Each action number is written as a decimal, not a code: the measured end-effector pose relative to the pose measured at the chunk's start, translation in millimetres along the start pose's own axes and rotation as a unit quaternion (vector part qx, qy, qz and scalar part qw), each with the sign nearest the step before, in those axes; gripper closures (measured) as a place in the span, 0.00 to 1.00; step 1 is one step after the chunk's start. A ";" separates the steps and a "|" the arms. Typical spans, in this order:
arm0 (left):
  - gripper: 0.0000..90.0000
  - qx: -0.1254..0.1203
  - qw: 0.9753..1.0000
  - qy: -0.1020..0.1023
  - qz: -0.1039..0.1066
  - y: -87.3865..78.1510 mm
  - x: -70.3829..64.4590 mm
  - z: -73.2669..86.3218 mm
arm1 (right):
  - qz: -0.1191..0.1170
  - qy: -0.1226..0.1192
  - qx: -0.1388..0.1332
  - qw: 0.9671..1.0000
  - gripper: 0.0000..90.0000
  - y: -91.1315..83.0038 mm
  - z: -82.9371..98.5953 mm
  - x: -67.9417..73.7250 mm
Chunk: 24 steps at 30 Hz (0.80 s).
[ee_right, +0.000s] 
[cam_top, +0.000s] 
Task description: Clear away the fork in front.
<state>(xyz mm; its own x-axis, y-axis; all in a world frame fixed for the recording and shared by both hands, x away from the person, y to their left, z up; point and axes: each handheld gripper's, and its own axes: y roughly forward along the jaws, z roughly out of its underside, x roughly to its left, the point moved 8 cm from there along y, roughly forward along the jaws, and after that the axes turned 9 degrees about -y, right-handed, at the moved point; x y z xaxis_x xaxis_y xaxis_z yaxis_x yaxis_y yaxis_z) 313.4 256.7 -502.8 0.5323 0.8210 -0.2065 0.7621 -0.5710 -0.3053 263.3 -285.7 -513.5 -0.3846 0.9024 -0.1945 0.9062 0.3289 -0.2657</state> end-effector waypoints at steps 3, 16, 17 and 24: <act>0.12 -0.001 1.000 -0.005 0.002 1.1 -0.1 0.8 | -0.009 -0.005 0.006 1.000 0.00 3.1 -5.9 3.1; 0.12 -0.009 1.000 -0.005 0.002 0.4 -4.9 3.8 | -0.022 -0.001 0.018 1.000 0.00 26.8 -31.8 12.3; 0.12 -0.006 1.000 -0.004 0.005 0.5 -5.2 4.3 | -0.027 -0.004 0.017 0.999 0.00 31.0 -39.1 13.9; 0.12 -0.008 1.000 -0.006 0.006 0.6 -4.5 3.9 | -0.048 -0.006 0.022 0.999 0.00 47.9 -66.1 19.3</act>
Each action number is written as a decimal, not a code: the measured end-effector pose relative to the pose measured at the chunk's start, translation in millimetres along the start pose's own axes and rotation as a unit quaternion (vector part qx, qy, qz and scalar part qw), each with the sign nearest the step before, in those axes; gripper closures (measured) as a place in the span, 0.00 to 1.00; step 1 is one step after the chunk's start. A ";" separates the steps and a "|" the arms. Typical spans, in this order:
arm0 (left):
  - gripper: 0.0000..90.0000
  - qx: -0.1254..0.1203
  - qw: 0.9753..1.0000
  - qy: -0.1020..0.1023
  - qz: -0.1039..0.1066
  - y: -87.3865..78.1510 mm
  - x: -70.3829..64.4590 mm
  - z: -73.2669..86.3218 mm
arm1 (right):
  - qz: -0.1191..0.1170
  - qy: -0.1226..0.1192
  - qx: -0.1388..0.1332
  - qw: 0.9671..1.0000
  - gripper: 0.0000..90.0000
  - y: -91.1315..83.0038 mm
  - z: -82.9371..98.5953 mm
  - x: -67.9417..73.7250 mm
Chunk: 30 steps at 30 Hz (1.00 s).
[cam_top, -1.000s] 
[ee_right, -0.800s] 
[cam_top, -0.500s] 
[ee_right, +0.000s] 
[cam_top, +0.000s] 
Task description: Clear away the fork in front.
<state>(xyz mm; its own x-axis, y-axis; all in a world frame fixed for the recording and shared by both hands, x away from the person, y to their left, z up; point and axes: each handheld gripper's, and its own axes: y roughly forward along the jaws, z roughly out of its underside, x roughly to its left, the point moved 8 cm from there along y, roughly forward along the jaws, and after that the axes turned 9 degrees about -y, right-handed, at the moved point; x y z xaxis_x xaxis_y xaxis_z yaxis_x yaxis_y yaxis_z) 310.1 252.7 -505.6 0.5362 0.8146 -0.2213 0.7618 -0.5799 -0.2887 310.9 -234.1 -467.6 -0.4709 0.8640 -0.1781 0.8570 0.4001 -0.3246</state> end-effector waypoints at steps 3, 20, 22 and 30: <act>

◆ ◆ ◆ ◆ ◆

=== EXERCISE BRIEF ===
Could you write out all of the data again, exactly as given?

=== THE COMPLETED TASK ===
Each action number is written as a decimal, not a code: the measured end-effector pose relative to the pose measured at the chunk's start, translation in millimetres along the start pose's own axes and rotation as a unit quaternion (vector part qx, qy, qz and scalar part qw), each with the sign nearest the step before, in those axes; gripper closures (measured) as a place in the span, 0.00 to 1.00; step 1 is one step after the chunk's start. A ";" separates the steps and a "|" the arms. Typical spans, in this order:
arm0 (left):
  - gripper: 0.0000..90.0000
  - qx: -0.1254..0.1203
  - qw: 0.9753..1.0000
  - qy: -0.1020..0.1023
  - qz: -0.1039..0.1066
  - y: -87.3865..78.1510 mm
  - x: -70.3829..64.4590 mm
  - z: -73.2669..86.3218 mm
arm1 (right):
  - qz: -0.1191..0.1170
  - qy: -0.1226..0.1192
  - qx: -0.1388..0.1332
  - qw: 0.9671..1.0000
  - gripper: 0.0000..90.0000
  - y: -91.1315..83.0038 mm
  - z: -82.9371..98.5953 mm
  - x: -67.9417..73.7250 mm
Chunk: 24 steps at 30 Hz (0.80 s).
[ee_right, +0.000s] 
[cam_top, +0.000s] 
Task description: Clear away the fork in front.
<state>(xyz mm; its own x-axis, y-axis; all in a world frame fixed for the recording and shared by both hands, x away from the person, y to their left, z up; point and axes: each handheld gripper's, and its own axes: y roughly forward along the jaws, z roughly out of its underside, x roughly to its left, the point moved 8 cm from there along y, roughly forward along the jaws, and after that the axes turned 9 degrees about -y, right-handed, at the moved point; x y z xaxis_x xaxis_y xaxis_z yaxis_x yaxis_y yaxis_z) 313.4 256.7 -502.8 0.5323 0.8210 -0.2065 0.7621 -0.5710 -0.3053 263.3 -285.7 -513.5 -0.3846 0.9024 -0.1945 0.9062 0.3289 -0.2657</state> end-effector waypoints at steps 3, 16, 17 and 24: <act>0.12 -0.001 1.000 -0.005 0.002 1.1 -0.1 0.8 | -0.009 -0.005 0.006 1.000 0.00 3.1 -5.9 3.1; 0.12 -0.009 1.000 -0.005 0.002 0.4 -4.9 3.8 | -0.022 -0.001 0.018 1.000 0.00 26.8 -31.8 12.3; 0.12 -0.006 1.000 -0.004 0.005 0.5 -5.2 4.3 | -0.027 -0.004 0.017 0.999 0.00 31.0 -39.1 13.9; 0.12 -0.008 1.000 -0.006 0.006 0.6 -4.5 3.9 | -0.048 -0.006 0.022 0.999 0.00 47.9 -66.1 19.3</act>
Each action number is written as a decimal, not a code: the measured end-effector pose relative to the pose measured at the chunk's start, translation in millimetres along the start pose's own axes and rotation as a unit quaternion (vector part qx, qy, qz and scalar part qw), each with the sign nearest the step before, in those axes; gripper closures (measured) as a place in the span, 0.00 to 1.00; step 1 is one step after the chunk's start. A ";" separates the steps and a "|" the arms. Typical spans, in this order:
arm0 (left):
  - gripper: 0.0000..90.0000
  - qx: -0.1254..0.1203
  - qw: 0.9753..1.0000
  - qy: -0.1020..0.1023
  - qz: -0.1039..0.1066
  - y: -87.3865..78.1510 mm
  - x: -70.3829..64.4590 mm
  - z: -73.2669..86.3218 mm
arm1 (right):
  - qz: -0.1191..0.1170
  - qy: -0.1226..0.1192
  - qx: -0.1388..0.1332
  - qw: 0.9671..1.0000
  - gripper: 0.0000..90.0000
  - y: -91.1315..83.0038 mm
  - z: -82.9371..98.5953 mm
  - x: -67.9417..73.7250 mm
Chunk: 30 steps at 30 Hz (1.00 s).
[cam_top, -1.000s] 
[ee_right, -0.800s] 
[cam_top, -0.500s] 
[ee_right, +0.000s] 
[cam_top, +0.000s] 
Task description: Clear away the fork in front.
<state>(xyz mm; its own x-axis, y-axis; all in a world frame fixed for the recording and shared by both hands, x away from the person, y to their left, z up; point and axes: each handheld gripper's, and its own axes: y roughly forward along the jaws, z roughly out of its underside, x roughly to its left, the point moved 8 cm from there along y, roughly forward along the jaws, and after that the axes turned 9 degrees about -y, right-handed, at the moved point; x y z xaxis_x xaxis_y xaxis_z yaxis_x yaxis_y yaxis_z) 310.1 252.7 -505.6 0.5362 0.8146 -0.2213 0.7618 -0.5799 -0.2887 310.9 -234.1 -467.6 -0.4709 0.8640 -0.1781 0.8570 0.4001 -0.3246</state> end-effector waypoints at steps 3, 20, 22 and 30: <act>

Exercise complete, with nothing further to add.